This tractor-powered sled celebrates its 50th anniversary!
RELATED TOPICS: VINTAGE
1967 Bolens Diablo Rouge snowmobile
Daniel A Cedolia, Braaap Films “Old Iron Series”
Way back in 1963, the HUS-SKI Snow Travelers were made in Montreal, Quebec. They first hit the market for that ‘63 season as a different concept-type snowmobile with a tractor power unit pulling a ride-along sleigh. They started with a “200” model using a 8-hp, 2-cycle engine, and a “400” model that came with a 9.5-hp engine. 

As new models debuted, they came with more and more HP. These machines were colored bright yellow and black with a rubber track belting that utilized wooden cleats for traction. Fuel consumption was ½-gallon per hour with only a small 2-gallon fuel tank. That meant you couldn’t go too far without an extra can of gas.

New breed born in Wisconsin
In 1965, snowmobiles were growing in popularity. Bolens (a division of FMC Corporation from Port Washington, Wis.) wanted a snowmobile to fill out its lawn mower line of products, so they ended up buying HUS-SKI snowmobiles. 

Bolens redesigned the HUS-SKI in 1967 and named it the “Diablo Rouge.” It was an articulated vehicle powered by a new Hirth-type 300cc 2-cycle motor that put out 16hp at 5500 RPM. The new design looked sleeker, and Bolens laid the motor down with the muffler underneath. The carburetor stood upright under the hood, and the new bright red and white colors were very stylish.
1967 Bolens Diablo Rouge snowmobile
Daniel A Cedolia, Braaap Films “Old Iron Series”
The Diablo Rouge had twin 12-volt headlight bulbs powered by engine magneto generators, improving vision for night driving. The nice chrome front bumper and chrome trim made for a very classy looking sled.

It had a top speed of 40mph. The track system consisted of a newly designed rubber belting with aluminum cleats and 28 bogie wheels sprung on trailing arms with small rubber bumper absorbers to make for a better ride. 

The power was transferred through Salsbury drive and driven clutches with a 4:1 speed range. Drive was transferred through a No. 50 chain in a chaincase to a front driveshaft. Brake pucks clamped onto the stationary driven clutch sheave for very good braking action.

The tractor was 30 inches wide, 61 inches long and only 27.5 inches high, and it weighed 300 lbs. The Diablo Rouge Ski-Seater that was pulled behind the tractor weighed in at 60 lbs. The seat was 12 inches wide by 43 inches long (just enough to hold three adults) and it included nice under-seat storage. The Ski-Seater had laminated maple skis with urethane coating that were 7.5 inches wide and 52 inches long. The brochure showed a windshield, but I have never seen one with a windshield yet!

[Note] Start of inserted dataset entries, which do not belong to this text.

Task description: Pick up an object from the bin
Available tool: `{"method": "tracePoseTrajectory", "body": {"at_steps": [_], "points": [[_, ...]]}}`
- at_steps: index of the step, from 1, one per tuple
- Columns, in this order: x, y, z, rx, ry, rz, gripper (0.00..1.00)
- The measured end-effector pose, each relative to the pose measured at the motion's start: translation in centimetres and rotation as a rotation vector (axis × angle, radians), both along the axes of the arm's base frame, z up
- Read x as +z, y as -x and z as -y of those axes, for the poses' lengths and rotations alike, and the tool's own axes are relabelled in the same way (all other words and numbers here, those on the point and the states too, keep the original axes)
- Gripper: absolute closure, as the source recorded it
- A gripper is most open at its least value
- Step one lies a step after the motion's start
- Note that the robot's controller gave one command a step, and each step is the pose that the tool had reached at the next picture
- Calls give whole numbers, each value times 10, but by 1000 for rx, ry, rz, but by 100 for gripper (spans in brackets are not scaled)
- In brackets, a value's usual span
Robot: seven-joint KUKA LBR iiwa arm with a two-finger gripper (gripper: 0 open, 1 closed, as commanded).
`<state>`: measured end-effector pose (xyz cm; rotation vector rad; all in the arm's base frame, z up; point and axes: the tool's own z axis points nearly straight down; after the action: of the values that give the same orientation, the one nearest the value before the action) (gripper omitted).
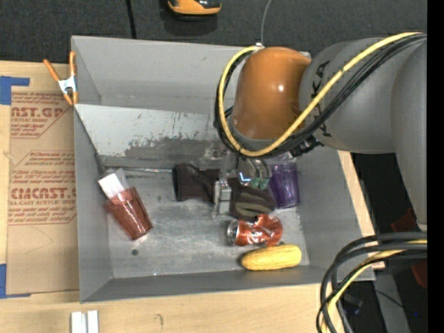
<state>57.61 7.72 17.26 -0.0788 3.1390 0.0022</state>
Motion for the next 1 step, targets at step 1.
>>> {"method": "tracePoseTrajectory", "body": {"at_steps": [1], "points": [[-18,4,16,64,1,0,0]]}}
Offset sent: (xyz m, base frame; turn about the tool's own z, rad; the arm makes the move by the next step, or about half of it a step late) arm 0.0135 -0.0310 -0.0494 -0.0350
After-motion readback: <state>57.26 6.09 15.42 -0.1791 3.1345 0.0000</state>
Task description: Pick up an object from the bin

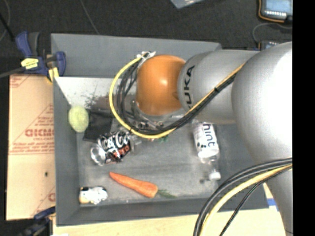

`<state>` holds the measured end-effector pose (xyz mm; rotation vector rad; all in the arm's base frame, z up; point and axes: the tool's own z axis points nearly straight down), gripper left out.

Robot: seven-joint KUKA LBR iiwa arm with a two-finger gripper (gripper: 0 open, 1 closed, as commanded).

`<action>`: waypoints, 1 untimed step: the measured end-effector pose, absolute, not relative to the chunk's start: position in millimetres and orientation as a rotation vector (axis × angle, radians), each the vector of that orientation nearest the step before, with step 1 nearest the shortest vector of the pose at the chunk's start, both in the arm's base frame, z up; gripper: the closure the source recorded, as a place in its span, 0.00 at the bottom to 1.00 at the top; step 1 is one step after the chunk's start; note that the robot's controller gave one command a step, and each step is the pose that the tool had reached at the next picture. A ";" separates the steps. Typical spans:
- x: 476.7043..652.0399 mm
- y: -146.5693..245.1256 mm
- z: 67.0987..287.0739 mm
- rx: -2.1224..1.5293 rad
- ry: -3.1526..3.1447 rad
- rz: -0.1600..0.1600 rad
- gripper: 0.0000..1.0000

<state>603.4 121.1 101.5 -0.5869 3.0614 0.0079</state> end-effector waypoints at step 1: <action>604.3 121.0 108.9 -0.584 3.057 0.008 1.00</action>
Offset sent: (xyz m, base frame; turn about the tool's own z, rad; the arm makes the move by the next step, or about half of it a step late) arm -0.0002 0.0000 0.0384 0.0000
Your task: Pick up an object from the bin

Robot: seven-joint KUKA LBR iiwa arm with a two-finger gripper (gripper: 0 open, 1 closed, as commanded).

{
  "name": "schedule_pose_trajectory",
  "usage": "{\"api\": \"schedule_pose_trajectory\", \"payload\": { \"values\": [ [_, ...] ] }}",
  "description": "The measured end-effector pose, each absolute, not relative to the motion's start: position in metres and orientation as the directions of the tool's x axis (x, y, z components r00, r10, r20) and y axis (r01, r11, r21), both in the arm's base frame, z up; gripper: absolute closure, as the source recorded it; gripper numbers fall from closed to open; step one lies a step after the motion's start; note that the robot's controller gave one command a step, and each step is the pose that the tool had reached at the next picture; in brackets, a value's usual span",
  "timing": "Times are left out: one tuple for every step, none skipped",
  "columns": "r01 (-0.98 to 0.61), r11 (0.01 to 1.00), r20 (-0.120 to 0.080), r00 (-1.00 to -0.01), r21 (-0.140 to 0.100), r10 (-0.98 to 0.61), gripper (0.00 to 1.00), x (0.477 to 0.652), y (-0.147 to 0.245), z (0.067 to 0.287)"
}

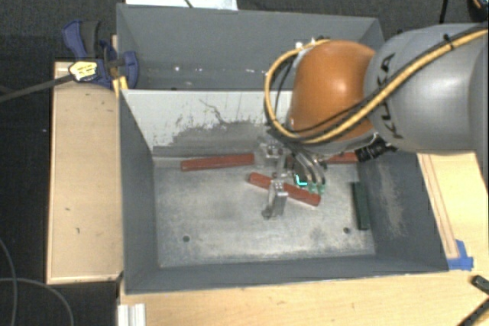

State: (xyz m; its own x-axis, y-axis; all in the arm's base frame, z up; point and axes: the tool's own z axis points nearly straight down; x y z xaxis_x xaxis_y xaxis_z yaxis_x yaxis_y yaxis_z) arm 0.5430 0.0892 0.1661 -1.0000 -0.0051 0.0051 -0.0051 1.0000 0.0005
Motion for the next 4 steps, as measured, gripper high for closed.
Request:
{"api": "schedule_pose_trajectory", "payload": {
  "values": [
    [0.016,1.000,0.005,-1.000,-0.001,0.016,0.00,0.572,0.071,0.083],
    [0.060,0.998,-0.005,-0.998,0.000,0.060,0.00,0.593,0.037,0.070],
    [0.061,0.998,-0.005,-0.998,0.002,0.061,1.00,0.592,0.039,0.071],
    [-0.034,0.999,-0.011,-0.999,0.000,-0.034,1.00,0.577,0.023,0.242]
  ]
}}
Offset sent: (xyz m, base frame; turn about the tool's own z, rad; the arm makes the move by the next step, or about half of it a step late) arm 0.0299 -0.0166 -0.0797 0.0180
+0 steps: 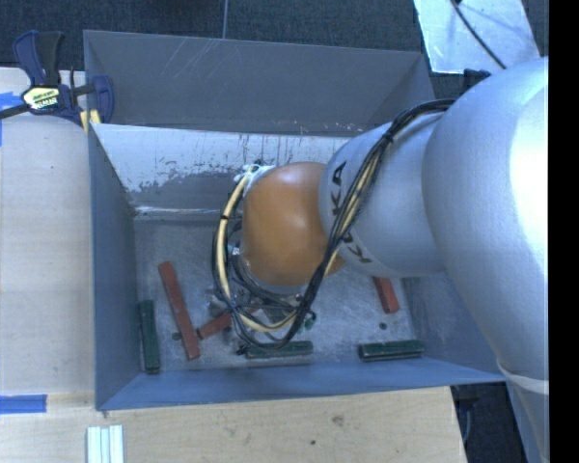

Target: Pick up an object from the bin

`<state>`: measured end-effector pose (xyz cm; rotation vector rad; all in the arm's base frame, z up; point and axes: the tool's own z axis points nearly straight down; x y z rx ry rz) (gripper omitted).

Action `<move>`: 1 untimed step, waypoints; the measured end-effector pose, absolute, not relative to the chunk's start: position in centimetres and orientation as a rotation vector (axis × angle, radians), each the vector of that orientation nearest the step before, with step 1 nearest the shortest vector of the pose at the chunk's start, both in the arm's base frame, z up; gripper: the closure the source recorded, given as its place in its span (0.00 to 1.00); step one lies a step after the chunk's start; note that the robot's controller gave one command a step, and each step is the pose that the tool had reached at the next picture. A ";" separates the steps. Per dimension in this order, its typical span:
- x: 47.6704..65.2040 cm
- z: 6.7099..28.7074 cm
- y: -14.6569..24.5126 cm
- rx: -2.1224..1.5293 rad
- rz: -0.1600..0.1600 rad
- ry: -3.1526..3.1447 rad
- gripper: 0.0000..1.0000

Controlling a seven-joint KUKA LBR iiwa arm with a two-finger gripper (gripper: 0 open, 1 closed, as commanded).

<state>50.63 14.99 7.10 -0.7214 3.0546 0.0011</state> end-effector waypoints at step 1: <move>51.2 27.1 14.3 -1.429 -0.002 2.786 1.00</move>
Offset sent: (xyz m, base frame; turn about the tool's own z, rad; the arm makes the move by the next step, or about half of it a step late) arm 0.0035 -0.0072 0.1962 -0.4861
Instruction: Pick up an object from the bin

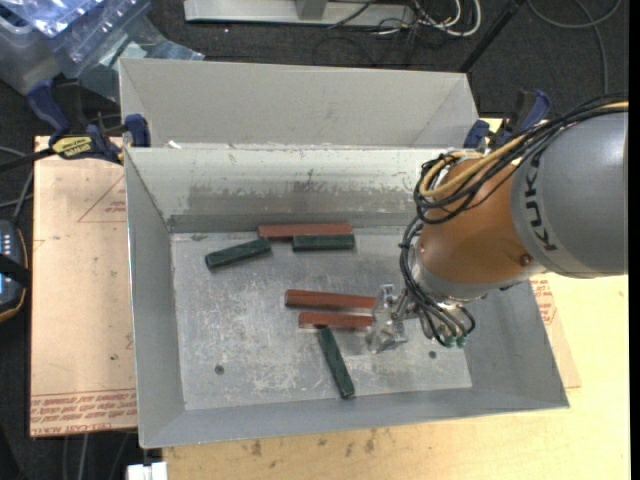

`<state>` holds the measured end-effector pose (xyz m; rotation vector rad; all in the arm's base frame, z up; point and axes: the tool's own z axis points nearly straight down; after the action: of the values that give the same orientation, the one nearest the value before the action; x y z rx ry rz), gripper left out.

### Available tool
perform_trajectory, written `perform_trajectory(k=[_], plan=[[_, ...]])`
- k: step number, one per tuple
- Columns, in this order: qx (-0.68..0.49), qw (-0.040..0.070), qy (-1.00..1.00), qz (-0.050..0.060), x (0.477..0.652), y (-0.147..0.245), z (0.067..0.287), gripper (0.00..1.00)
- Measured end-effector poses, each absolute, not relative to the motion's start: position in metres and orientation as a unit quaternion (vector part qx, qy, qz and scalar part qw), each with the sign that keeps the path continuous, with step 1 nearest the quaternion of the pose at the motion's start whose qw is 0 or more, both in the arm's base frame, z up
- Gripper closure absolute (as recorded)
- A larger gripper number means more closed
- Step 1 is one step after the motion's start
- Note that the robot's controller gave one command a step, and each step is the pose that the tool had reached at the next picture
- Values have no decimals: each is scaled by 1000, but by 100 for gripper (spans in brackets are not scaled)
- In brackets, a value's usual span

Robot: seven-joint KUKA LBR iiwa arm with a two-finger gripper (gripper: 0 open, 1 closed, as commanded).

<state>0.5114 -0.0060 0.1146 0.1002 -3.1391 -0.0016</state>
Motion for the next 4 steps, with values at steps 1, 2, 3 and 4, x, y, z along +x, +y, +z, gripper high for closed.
perform_trajectory(k=[1, 2, 3, 4], plan=[[32, 0, -999, 0, 511, -6, 115, 0], [32, 0, -999, 0, 511, -6, 115, 0], [13, -7, -1000, -3, 578, -12, 83, 100], [13, -7, -1000, -3, 578, -12, 83, 100]])
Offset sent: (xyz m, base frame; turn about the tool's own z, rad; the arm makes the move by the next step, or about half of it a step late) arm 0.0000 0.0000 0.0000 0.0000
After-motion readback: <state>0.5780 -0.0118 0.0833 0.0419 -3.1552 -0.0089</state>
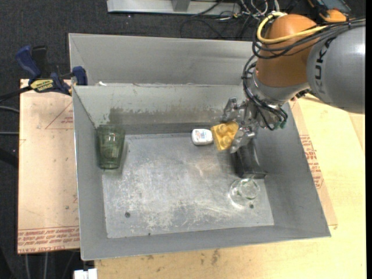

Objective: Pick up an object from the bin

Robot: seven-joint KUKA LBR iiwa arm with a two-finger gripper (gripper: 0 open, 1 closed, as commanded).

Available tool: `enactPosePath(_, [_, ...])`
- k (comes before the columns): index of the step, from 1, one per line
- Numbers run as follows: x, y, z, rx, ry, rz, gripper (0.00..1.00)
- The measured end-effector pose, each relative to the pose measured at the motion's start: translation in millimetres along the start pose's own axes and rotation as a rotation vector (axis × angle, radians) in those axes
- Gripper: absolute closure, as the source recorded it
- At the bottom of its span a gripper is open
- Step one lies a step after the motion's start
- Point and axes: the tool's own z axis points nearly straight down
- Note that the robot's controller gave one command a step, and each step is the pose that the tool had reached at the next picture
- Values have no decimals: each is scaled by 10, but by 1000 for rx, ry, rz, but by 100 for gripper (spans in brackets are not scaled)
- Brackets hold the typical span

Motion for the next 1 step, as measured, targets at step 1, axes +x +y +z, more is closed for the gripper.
enactPosePath(1, [5,129,-542,0,0,-9,100])
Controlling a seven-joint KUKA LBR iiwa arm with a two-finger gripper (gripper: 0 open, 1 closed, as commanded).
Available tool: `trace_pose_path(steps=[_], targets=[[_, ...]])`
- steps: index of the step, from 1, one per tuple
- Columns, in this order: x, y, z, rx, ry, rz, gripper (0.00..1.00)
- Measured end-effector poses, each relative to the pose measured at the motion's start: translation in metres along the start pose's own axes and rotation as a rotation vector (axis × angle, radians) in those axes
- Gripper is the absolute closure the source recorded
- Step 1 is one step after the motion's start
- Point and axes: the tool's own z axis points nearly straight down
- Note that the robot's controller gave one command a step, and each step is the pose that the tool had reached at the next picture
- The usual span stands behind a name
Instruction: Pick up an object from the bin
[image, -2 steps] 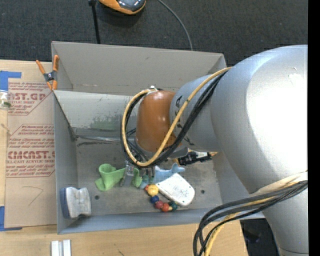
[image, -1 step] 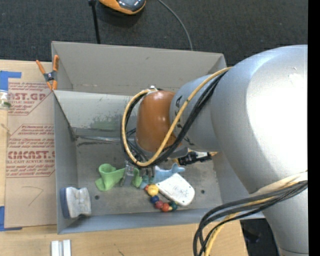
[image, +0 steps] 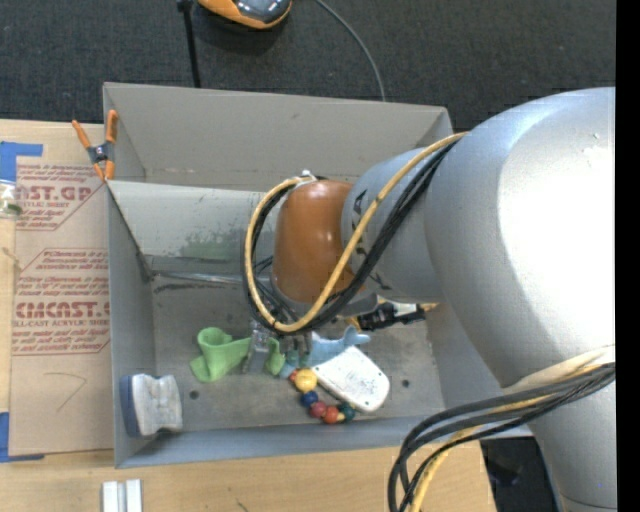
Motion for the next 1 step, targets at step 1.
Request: trace_pose_path(steps=[1], targets=[[0.0020, -0.0008, -0.0214, 0.002, 0.007, 0.000, 1.00]])
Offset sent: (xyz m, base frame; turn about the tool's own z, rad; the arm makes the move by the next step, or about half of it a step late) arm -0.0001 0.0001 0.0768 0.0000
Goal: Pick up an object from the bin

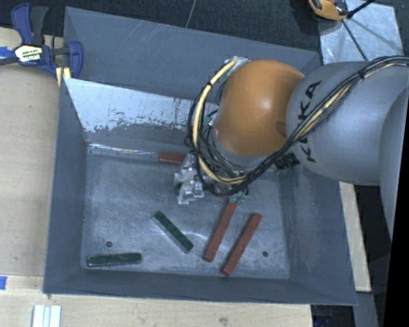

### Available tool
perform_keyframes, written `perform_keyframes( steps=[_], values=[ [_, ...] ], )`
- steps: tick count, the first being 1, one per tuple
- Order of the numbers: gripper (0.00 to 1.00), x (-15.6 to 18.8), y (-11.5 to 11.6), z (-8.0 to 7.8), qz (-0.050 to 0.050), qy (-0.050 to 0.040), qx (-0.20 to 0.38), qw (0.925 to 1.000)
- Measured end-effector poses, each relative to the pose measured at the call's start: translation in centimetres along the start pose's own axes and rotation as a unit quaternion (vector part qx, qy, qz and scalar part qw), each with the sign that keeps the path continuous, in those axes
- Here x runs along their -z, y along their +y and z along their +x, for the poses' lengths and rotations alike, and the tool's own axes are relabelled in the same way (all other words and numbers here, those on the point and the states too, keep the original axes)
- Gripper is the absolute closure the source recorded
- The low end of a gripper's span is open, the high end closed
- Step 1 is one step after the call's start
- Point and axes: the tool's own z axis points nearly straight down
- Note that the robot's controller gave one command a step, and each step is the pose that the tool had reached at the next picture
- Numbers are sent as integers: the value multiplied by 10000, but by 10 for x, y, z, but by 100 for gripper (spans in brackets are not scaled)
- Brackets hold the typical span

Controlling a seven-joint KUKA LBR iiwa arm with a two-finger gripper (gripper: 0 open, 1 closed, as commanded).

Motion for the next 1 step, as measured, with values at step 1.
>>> perform_keyframes(
  steps=[1],
  values=[
    [100, 50, -1, -2, 5, 55, 66, 10000]
  ],
)
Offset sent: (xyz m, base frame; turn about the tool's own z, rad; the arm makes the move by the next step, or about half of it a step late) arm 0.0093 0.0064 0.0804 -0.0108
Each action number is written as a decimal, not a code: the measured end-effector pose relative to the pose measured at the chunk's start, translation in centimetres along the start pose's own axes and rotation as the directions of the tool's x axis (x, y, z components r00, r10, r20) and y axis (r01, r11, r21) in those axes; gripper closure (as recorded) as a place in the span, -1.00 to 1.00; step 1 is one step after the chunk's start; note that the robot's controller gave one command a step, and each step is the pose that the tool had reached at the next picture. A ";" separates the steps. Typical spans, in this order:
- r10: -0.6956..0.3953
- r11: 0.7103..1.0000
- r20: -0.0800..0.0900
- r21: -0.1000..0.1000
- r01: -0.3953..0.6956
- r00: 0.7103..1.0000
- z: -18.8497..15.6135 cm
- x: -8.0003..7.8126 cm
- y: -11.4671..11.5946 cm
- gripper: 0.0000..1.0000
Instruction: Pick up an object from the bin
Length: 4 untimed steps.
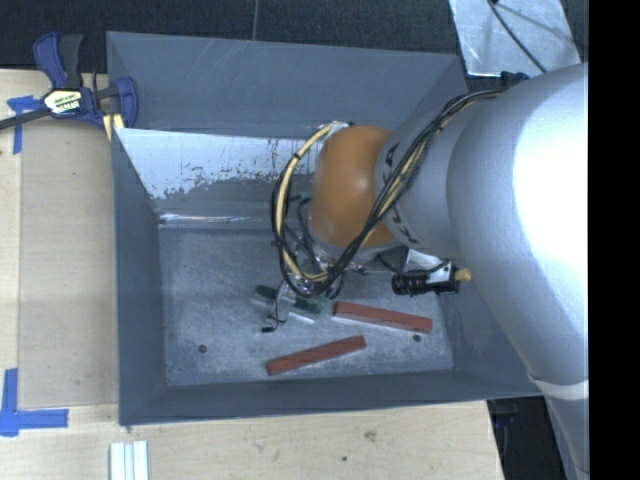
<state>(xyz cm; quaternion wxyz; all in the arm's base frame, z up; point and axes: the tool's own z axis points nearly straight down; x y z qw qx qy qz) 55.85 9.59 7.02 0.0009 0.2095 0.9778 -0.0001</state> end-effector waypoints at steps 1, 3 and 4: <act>-0.001 1.000 0.002 -0.001 0.001 1.000 -0.1 -0.1 0.0 1.00; -0.008 1.000 0.007 -0.005 0.008 1.000 -9.0 -0.5 0.1 1.00; -0.012 1.000 0.003 -0.002 0.012 1.000 -9.5 -0.6 0.1 1.00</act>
Offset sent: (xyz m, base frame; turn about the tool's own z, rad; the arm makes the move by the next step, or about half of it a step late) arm 0.0000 0.0000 0.0000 0.0000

My time piloting the Diablo Rouge proved that it could turn in a very tight radius. It might be a challenge to ride one in cold weather without a windshield, but it sure is fun! When you get the chance to try one, be careful when going up and down snow banks. The steering bar moves up and down before the seat so your legs and chin could take a bruising! Still, it’s awfully fun to make the Ski-Seater drift out of corners!

Minnesotan Les Pinz is a vintage sled expert with an extensive collection of historic and other antique sleds, and is a former snowmobile racer. He is a member of the International Snowmobile Hall of Fame and one of
AmSnow’s regular test riders.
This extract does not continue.